**WHAT TO DO:** What lines in the records below include the word "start"? Return each one.

(Data records)
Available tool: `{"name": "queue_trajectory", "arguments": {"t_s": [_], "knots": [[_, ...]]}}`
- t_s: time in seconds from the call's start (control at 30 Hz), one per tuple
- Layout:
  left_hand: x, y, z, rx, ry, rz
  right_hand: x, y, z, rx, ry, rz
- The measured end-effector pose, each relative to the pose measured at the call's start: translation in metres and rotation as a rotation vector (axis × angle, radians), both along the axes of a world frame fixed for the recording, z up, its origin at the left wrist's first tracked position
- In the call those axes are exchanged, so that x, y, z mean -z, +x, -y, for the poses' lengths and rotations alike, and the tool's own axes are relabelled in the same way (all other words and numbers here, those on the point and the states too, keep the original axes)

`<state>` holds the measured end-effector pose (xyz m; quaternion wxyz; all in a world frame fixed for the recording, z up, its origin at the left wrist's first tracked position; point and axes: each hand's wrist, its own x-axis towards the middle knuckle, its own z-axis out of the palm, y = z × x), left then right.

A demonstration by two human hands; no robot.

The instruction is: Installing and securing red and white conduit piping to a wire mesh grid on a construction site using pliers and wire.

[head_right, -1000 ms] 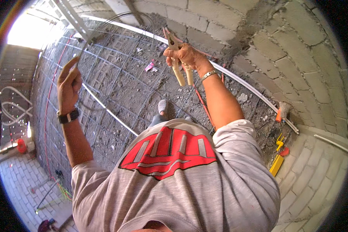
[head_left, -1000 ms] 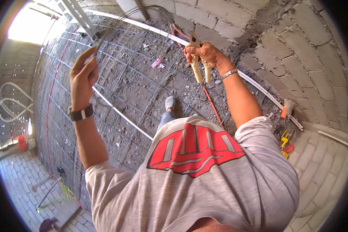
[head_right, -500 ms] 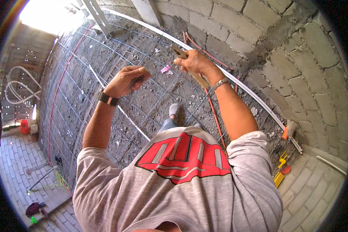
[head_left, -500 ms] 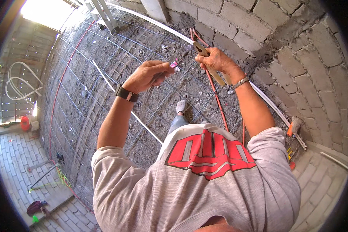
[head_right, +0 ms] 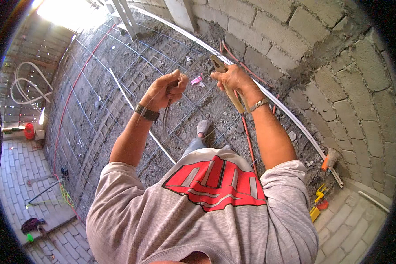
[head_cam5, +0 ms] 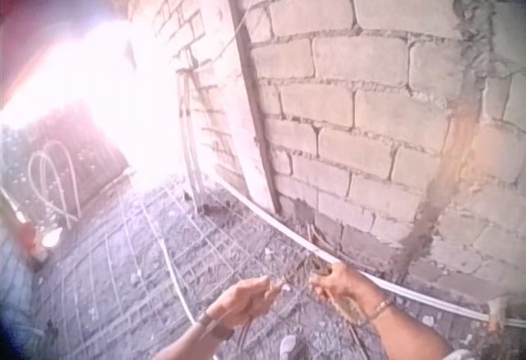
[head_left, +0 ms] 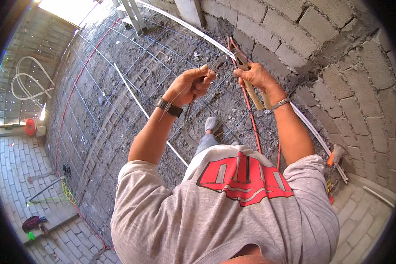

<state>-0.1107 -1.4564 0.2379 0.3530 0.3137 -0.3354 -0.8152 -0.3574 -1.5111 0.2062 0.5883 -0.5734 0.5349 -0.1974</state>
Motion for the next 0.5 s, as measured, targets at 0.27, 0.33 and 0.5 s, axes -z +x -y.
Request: {"name": "queue_trajectory", "arguments": {"t_s": [0.27, 0.33, 0.5], "knots": [[0.002, -0.005, -0.004, -0.057, 0.014, -0.168, -0.006, 0.006, -0.010, 0.059, 0.009, 0.019], [0.000, -0.007, -0.005, -0.087, 0.033, -0.154, -0.008, 0.008, -0.013, 0.056, 0.027, 0.041], [-0.002, -0.008, -0.008, -0.162, 0.035, -0.128, -0.010, 0.010, -0.015, 0.061, 0.026, 0.003]]}}
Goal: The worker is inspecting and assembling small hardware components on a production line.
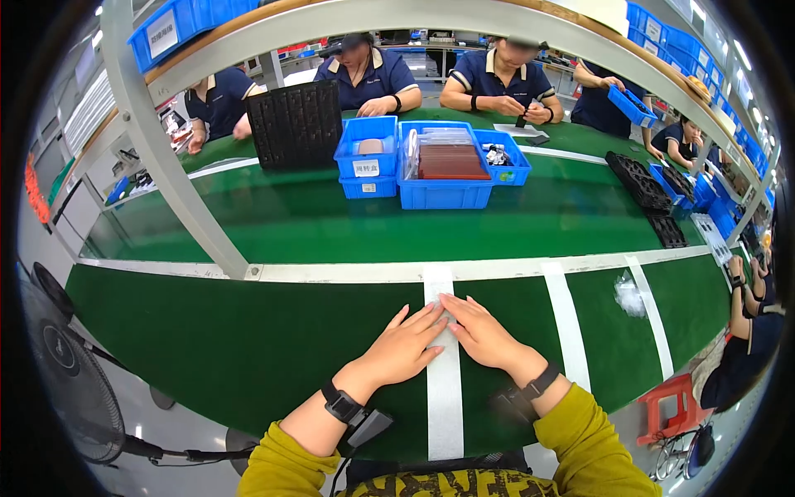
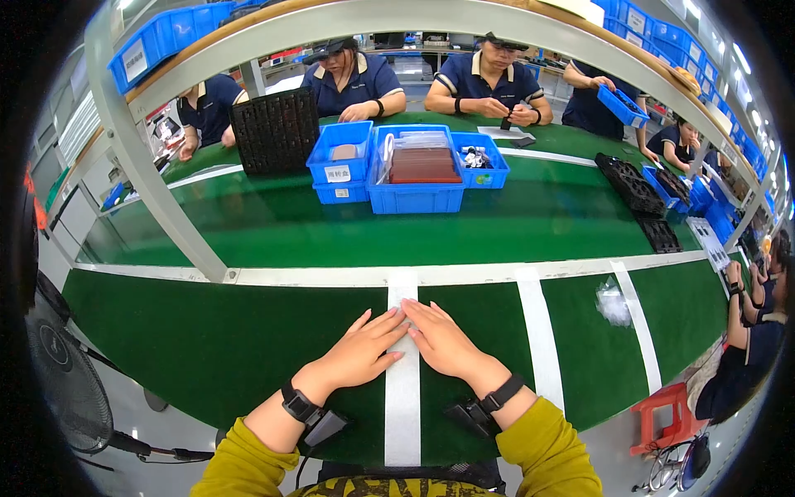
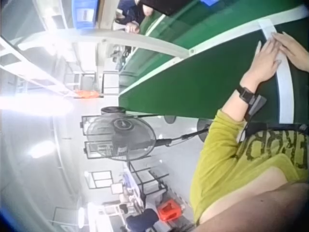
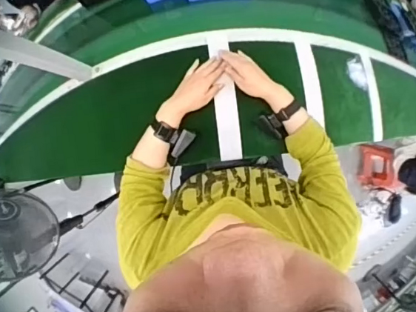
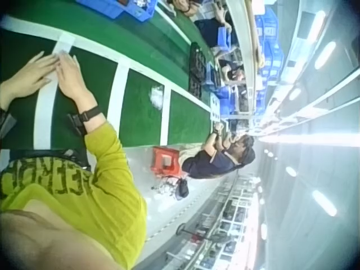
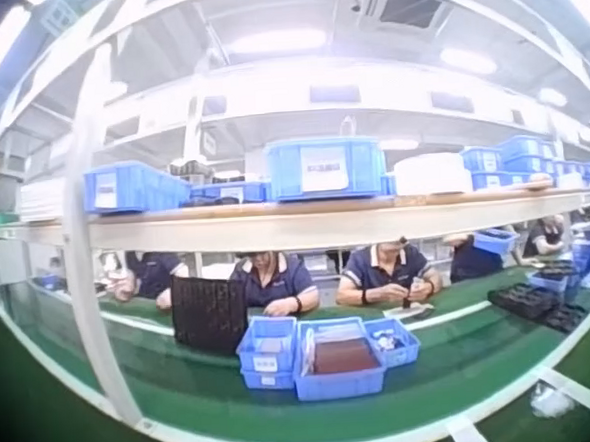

**REPLY TO THE EXERCISE:**
- t_s: time in seconds from the call's start (control at 30 Hz), one per tuple
- The measured end-effector pose, each relative to the pose measured at the call's start: translation in metres and rotation as a rotation vector (axis × angle, radians), both along the axes of a world frame fixed for the recording, z up, its origin at the left wrist's first tracked position

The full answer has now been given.